## WHAT TO DO
Each line of the data below must be given again exactly as written.
++++++++++
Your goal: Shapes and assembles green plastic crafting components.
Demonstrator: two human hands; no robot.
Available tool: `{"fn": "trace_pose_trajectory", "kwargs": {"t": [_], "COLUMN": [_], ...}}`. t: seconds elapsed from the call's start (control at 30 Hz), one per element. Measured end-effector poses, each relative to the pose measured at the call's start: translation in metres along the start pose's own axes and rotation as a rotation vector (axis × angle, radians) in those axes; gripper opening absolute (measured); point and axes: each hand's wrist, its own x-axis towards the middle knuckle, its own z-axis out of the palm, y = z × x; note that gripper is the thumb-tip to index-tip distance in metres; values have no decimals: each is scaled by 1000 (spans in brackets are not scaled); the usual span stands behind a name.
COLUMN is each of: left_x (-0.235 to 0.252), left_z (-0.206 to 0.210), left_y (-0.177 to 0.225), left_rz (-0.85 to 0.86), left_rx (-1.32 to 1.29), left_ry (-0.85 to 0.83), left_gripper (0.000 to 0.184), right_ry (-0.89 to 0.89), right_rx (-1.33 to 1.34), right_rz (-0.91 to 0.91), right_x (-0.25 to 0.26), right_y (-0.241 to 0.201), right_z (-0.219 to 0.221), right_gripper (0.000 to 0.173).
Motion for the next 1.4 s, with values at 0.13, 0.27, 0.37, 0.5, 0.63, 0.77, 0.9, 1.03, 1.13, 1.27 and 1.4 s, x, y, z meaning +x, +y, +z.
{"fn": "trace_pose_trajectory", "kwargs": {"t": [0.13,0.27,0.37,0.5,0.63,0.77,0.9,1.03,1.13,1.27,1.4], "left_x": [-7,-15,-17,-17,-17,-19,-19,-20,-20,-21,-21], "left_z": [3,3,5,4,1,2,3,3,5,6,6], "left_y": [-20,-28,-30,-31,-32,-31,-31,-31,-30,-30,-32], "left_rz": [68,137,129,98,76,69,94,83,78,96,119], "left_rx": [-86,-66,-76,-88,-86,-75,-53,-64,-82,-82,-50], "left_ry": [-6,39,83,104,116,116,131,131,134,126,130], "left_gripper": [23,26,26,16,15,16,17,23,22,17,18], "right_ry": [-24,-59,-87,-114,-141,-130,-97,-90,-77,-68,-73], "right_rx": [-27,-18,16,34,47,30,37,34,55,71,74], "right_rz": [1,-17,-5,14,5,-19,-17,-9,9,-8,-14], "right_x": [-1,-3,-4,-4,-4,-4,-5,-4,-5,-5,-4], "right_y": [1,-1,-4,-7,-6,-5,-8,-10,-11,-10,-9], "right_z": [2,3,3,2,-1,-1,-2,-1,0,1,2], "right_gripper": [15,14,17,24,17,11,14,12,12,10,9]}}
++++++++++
## RESULT OF THIS EXERCISE
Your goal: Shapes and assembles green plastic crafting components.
Demonstrator: two human hands; no robot.
Available tool: `{"fn": "trace_pose_trajectory", "kwargs": {"t": [_], "COLUMN": [_], ...}}`. t: seconds elapsed from the call's start (control at 30 Hz), one per element. Measured end-effector poses, each relative to the pose measured at the call's start: translation in metres along the start pose's own axes and rotation as a rotation vector (axis × angle, radians) in those axes; gripper opening absolute (measured); point and axes: each hand's wrist, its own x-axis towards the middle knuckle, its own z-axis out of the palm, y = z × x; note that gripper is the thumb-tip to index-tip distance in metres; values have no decimals: each is scaled by 1000 (spans in brackets are not scaled); the usual span stands behind a name.
COLUMN is each of: left_x (-0.235 to 0.252), left_z (-0.206 to 0.210), left_y (-0.177 to 0.225), left_rz (-0.85 to 0.86), left_rx (-1.32 to 1.29), left_ry (-0.85 to 0.83), left_gripper (0.000 to 0.184), right_ry (-0.89 to 0.89), right_rx (-1.33 to 1.34), right_rz (-0.91 to 0.91), right_x (-0.25 to 0.26), right_y (-0.241 to 0.201), right_z (-0.219 to 0.221), right_gripper (0.000 to 0.173).
Motion for the next 1.4 s, with values at 0.13, 0.27, 0.37, 0.5, 0.63, 0.77, 0.9, 1.03, 1.13, 1.27 and 1.4 s, x, y, z meaning +x, +y, +z.
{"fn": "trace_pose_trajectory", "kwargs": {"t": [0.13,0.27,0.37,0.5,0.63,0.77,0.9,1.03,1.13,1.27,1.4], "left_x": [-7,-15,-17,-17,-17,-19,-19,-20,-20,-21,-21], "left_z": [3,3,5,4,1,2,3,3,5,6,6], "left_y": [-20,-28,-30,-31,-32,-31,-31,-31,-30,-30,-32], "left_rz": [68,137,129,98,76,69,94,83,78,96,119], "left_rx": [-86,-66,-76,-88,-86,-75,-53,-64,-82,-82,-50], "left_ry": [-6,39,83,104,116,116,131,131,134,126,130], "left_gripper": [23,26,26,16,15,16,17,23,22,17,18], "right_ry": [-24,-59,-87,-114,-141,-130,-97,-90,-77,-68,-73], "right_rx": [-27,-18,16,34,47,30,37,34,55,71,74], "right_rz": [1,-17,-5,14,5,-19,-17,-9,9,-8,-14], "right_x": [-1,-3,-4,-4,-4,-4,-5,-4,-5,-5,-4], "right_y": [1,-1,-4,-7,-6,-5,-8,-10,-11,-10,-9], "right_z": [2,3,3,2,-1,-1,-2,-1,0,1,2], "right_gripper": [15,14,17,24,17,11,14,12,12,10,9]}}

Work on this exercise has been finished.